Company Y is a wholly owned subsidiary of Company Z. Both Company Y and Company Z were incorporated in Australia.
At incorporation, Company X was a wholly owned subsidiary of Company Y and subsidiary member of the Company Z income tax consolidated group.
At a time after incorporation, Company X, Company Y and Company Z entered into an agreement under which Company X acquired certain exploration and development rights within areas owned by Company Z and licence to utilise certain infrastructure and other assets owned by Company Z (rights agreement).
A condition precedent to the rights agreement was Company X's admission to the official list of the Australian Securities Exchange (ASX) following an Initial Public Offer (IPO). The rights agreement came into effect just before the completion of the IPO.
Company X was listed on the ASX within a period of time after Company X entered into the rights agreement following its IPO (in the same income year).
At completion of the IPO, Company Y became a majority shareholder of Company X.
Prior to the IPO, Company X entered into certain activities (pre-IPO activities):
· an agreement for the future sale and purchase of resources;
· an agreement in relation to royalty obligations; and
· the rights agreement.
Company X carries on a number of projects.
Since the IPO, Company X's principal business activities are exploration and development. All activities carried out in relation to each of its projects are consistent with Company X's business of exploration and development.
The rights agreement relates to activities undertaken in relation to one of Company X's projects. That project was once the main business focus of Company X but has been placed on hold since before the beginning of the current income year. Company X's main business focus is on another project (main project).
Company X and its wholly owned Australian resident subsidiaries propose to form an income tax consolidated group with retrospective effect from the date of consolidation in the previous income year (consolidation date), with Company X as the head company.

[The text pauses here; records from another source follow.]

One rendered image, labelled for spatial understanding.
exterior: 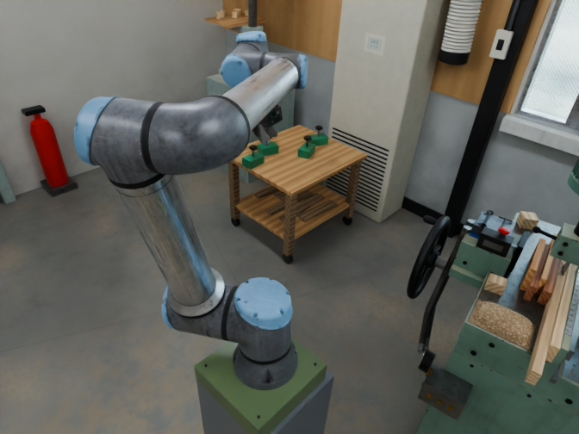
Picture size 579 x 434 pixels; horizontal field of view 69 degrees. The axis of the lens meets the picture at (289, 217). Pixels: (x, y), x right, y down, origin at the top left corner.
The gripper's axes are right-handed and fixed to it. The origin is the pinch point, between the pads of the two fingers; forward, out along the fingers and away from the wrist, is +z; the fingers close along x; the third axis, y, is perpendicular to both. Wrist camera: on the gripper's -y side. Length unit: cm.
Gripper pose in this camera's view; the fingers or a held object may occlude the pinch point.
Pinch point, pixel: (264, 140)
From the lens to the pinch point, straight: 151.3
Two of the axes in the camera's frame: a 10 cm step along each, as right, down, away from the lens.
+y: 7.1, 3.9, -5.9
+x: 7.0, -5.2, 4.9
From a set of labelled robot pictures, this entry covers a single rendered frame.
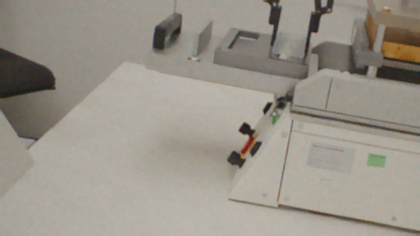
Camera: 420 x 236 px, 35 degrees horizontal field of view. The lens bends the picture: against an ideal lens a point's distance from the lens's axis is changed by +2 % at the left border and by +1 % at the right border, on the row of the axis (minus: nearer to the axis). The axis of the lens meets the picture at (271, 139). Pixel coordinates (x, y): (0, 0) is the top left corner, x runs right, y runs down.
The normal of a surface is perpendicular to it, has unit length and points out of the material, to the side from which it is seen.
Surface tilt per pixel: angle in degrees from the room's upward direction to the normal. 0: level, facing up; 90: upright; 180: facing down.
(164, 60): 90
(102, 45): 90
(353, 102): 90
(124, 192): 0
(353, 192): 90
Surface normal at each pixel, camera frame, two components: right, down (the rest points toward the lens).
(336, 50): -0.08, 0.34
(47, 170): 0.16, -0.92
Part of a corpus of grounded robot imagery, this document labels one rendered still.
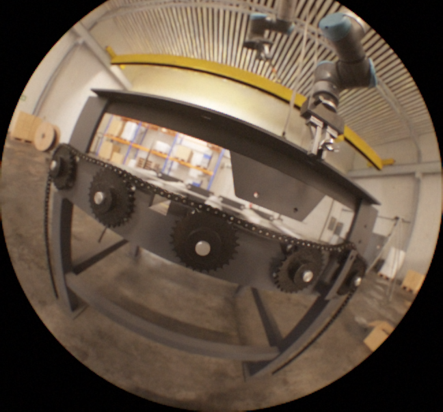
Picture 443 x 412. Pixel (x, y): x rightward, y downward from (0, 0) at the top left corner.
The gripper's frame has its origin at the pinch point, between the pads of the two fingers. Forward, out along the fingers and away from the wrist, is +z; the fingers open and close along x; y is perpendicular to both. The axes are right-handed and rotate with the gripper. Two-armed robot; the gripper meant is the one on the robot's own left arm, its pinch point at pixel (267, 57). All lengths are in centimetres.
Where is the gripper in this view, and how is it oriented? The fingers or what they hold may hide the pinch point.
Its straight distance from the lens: 81.7
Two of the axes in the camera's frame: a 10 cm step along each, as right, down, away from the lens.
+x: -0.2, 2.4, 9.7
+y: 10.0, -0.2, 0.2
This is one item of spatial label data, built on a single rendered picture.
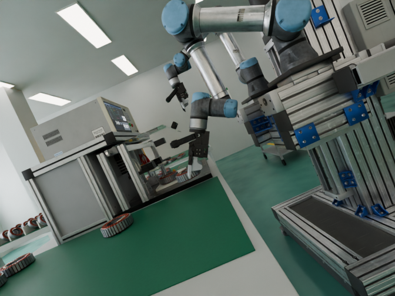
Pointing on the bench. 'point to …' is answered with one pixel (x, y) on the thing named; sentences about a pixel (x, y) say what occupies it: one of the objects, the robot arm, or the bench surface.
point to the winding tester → (78, 127)
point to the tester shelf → (117, 137)
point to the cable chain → (120, 164)
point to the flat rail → (138, 146)
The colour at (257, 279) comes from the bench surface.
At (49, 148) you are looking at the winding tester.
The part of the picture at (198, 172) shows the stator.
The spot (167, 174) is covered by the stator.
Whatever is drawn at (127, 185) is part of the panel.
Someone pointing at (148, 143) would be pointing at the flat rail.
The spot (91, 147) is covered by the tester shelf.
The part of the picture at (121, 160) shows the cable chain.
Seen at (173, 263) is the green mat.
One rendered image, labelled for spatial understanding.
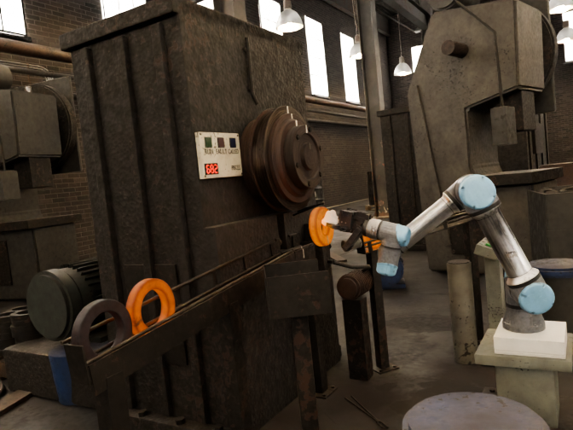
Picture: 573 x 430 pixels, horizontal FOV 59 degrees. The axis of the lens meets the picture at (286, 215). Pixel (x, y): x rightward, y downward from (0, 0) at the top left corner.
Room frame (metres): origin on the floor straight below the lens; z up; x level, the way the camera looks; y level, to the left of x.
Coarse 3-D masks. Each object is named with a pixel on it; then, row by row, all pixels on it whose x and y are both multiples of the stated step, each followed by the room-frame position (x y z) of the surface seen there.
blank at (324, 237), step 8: (320, 208) 1.98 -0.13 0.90; (312, 216) 1.96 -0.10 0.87; (320, 216) 1.97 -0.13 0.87; (312, 224) 1.94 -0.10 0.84; (320, 224) 1.96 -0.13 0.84; (312, 232) 1.94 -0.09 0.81; (320, 232) 1.96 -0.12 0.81; (328, 232) 2.02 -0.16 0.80; (312, 240) 1.96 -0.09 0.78; (320, 240) 1.95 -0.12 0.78; (328, 240) 2.01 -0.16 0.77
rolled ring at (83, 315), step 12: (96, 300) 1.38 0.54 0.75; (108, 300) 1.39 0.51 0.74; (84, 312) 1.33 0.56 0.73; (96, 312) 1.35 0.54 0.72; (120, 312) 1.42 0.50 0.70; (84, 324) 1.31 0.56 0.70; (120, 324) 1.43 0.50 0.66; (72, 336) 1.30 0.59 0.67; (84, 336) 1.31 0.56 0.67; (120, 336) 1.42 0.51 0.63; (84, 348) 1.30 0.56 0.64
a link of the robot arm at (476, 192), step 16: (464, 176) 1.86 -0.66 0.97; (480, 176) 1.75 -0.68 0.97; (464, 192) 1.75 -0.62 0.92; (480, 192) 1.73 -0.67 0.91; (480, 208) 1.73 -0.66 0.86; (496, 208) 1.75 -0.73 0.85; (480, 224) 1.79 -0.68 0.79; (496, 224) 1.75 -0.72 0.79; (496, 240) 1.76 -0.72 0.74; (512, 240) 1.75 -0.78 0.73; (496, 256) 1.80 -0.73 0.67; (512, 256) 1.74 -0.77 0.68; (512, 272) 1.75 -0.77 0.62; (528, 272) 1.74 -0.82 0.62; (512, 288) 1.76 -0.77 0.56; (528, 288) 1.71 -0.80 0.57; (544, 288) 1.71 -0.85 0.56; (528, 304) 1.72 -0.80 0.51; (544, 304) 1.71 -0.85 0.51
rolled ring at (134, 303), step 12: (132, 288) 1.50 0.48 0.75; (144, 288) 1.50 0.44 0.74; (156, 288) 1.54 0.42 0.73; (168, 288) 1.59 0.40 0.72; (132, 300) 1.46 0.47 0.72; (168, 300) 1.58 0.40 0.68; (132, 312) 1.45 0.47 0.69; (168, 312) 1.58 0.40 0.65; (132, 324) 1.45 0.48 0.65; (144, 324) 1.48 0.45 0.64
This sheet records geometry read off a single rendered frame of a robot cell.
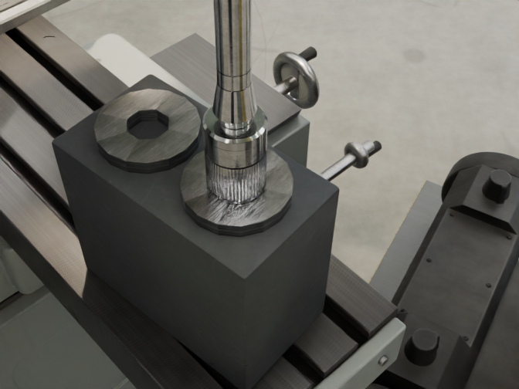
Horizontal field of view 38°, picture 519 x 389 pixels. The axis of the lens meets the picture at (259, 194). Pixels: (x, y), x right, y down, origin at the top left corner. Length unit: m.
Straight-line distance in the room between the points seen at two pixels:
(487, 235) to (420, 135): 1.02
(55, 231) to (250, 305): 0.32
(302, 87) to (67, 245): 0.73
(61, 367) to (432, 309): 0.58
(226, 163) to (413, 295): 0.71
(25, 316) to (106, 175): 0.48
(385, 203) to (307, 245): 1.49
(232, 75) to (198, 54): 0.85
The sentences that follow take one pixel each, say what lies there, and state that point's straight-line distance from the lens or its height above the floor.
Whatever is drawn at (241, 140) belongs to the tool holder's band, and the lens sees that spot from 0.54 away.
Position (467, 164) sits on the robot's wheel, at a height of 0.57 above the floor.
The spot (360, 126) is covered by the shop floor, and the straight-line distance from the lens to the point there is 2.30.
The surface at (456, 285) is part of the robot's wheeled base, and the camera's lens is 1.24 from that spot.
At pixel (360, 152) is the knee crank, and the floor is 0.54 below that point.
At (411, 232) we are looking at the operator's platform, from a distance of 1.54.
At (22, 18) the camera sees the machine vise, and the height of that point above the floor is 0.95.
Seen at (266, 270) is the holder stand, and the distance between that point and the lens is 0.58.
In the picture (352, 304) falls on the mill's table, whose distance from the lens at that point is 0.77.
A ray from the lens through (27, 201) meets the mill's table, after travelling 0.88.
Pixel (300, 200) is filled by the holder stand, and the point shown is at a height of 1.13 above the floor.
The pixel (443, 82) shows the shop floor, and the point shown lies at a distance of 2.50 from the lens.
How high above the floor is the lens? 1.59
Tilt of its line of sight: 49 degrees down
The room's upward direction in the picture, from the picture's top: 1 degrees clockwise

Prior to the consolidation date, Company X has carried forward tax losses (tax loss). Company X will deduct its tax loss in the current income year (period of recoupment).
In the period of recoupment, Company X entered into a binding Heads of Agreement (Heads of Agreement) in respect of shares held by Company Y and associated arrangements (proposed transaction).

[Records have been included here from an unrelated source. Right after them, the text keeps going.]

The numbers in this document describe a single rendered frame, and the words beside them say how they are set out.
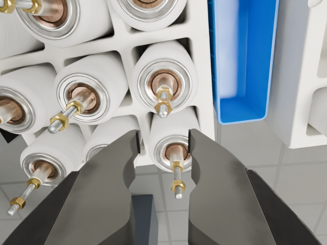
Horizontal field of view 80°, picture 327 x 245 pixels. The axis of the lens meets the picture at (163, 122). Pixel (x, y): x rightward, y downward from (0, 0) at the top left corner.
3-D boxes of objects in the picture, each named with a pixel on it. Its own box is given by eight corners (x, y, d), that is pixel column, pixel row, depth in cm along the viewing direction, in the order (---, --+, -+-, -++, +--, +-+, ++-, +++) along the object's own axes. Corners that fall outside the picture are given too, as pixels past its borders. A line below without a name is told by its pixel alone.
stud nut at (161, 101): (152, 100, 21) (152, 103, 20) (167, 95, 21) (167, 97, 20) (159, 115, 22) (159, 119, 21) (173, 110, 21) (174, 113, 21)
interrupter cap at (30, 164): (23, 146, 33) (21, 148, 32) (69, 158, 34) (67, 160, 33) (24, 178, 37) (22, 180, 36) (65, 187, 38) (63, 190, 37)
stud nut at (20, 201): (12, 195, 29) (9, 200, 28) (25, 198, 29) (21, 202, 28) (14, 204, 29) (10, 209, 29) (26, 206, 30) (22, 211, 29)
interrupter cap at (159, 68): (126, 78, 27) (125, 79, 27) (172, 45, 25) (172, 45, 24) (158, 118, 30) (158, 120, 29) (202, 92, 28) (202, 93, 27)
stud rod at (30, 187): (37, 172, 34) (5, 211, 27) (43, 173, 34) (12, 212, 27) (37, 176, 34) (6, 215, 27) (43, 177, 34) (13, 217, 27)
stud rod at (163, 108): (159, 87, 26) (156, 112, 19) (166, 84, 26) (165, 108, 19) (162, 94, 26) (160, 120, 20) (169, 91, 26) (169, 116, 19)
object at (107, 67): (124, 39, 41) (97, 54, 25) (142, 81, 46) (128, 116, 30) (84, 55, 43) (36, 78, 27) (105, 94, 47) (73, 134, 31)
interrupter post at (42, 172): (39, 161, 35) (27, 175, 32) (53, 165, 35) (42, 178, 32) (39, 171, 36) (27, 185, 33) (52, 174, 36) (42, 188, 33)
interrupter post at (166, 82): (152, 83, 27) (150, 91, 24) (166, 73, 27) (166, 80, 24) (162, 96, 28) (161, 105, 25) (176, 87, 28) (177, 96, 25)
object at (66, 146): (66, 99, 48) (16, 141, 32) (105, 111, 49) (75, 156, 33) (63, 131, 53) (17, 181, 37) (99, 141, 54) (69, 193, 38)
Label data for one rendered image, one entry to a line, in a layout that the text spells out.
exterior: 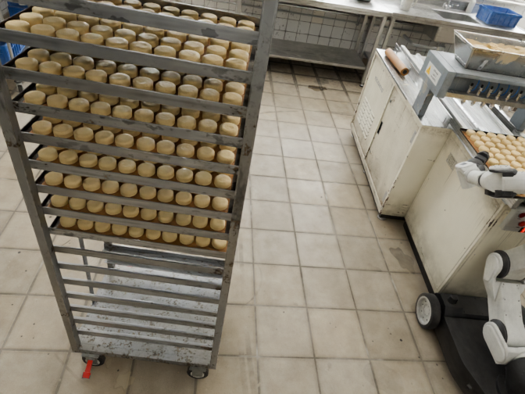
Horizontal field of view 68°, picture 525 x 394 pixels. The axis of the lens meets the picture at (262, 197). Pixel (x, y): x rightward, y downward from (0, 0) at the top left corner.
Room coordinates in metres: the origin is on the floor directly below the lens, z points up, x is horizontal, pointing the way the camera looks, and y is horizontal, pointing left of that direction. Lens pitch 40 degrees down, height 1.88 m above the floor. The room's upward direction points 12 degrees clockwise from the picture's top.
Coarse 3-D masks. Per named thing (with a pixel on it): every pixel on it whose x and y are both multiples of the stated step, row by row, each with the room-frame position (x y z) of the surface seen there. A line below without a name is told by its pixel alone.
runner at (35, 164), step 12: (36, 168) 0.81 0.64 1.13; (48, 168) 0.81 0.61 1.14; (60, 168) 0.82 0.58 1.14; (72, 168) 0.82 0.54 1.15; (84, 168) 0.82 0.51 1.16; (120, 180) 0.83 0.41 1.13; (132, 180) 0.83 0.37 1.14; (144, 180) 0.84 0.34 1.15; (156, 180) 0.84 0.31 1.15; (192, 192) 0.85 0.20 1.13; (204, 192) 0.85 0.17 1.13; (216, 192) 0.85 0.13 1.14; (228, 192) 0.86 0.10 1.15
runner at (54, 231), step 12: (48, 228) 0.81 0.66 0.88; (60, 228) 0.82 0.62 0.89; (96, 240) 0.82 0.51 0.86; (108, 240) 0.83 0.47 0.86; (120, 240) 0.83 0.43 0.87; (132, 240) 0.83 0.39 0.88; (180, 252) 0.85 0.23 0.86; (192, 252) 0.85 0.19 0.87; (204, 252) 0.85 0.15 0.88; (216, 252) 0.86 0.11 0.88
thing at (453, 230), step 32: (448, 160) 2.10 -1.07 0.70; (448, 192) 1.95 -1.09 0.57; (480, 192) 1.73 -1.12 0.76; (416, 224) 2.06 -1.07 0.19; (448, 224) 1.80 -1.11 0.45; (480, 224) 1.60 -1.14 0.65; (416, 256) 1.93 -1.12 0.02; (448, 256) 1.65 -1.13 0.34; (480, 256) 1.56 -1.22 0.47; (448, 288) 1.56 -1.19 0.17; (480, 288) 1.58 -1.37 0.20
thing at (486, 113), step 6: (474, 108) 2.62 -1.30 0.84; (480, 108) 2.56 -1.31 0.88; (486, 108) 2.52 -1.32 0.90; (480, 114) 2.53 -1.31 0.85; (486, 114) 2.48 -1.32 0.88; (492, 114) 2.44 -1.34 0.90; (486, 120) 2.44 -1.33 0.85; (492, 120) 2.39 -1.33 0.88; (498, 120) 2.36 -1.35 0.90; (492, 126) 2.36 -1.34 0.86; (498, 126) 2.31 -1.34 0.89; (504, 126) 2.30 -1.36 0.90; (498, 132) 2.28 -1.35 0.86; (504, 132) 2.24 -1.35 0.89; (510, 132) 2.23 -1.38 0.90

Pursuant to the Heads of Agreement, the proposed transaction will be undertaken in a particular manner, including termination of the rights agreement.
Following the proposed transaction, Company Y will retain only a small ownership interest in Company X.
Company X makes a capital gain on termination of the rights agreement.
At all times prior to the proposed transaction, Company X satisfies the continuity of ownership test (COT) in Division 165 of the Income Tax Assessment Act 1997.
Assumptions
Company X (as the head company) and its wholly owned subsidiaries form an income tax consolidated group with effect from the consolidation date in the previous income year.
Company X fails to satisfy the continuity of ownership test (COT) in Division 165 of the Income Tax Assessment Act 1997 on the date the proposed transaction is completed, which occurs before the end of the current income year.
The conditions precedent of the Heads of Agreement is satisfied before the completion of the proposed transaction.
From the completion of the proposed transaction to end of the period of recoupment (inclusive):
· Company X continues to conduct activities focussed on its main project.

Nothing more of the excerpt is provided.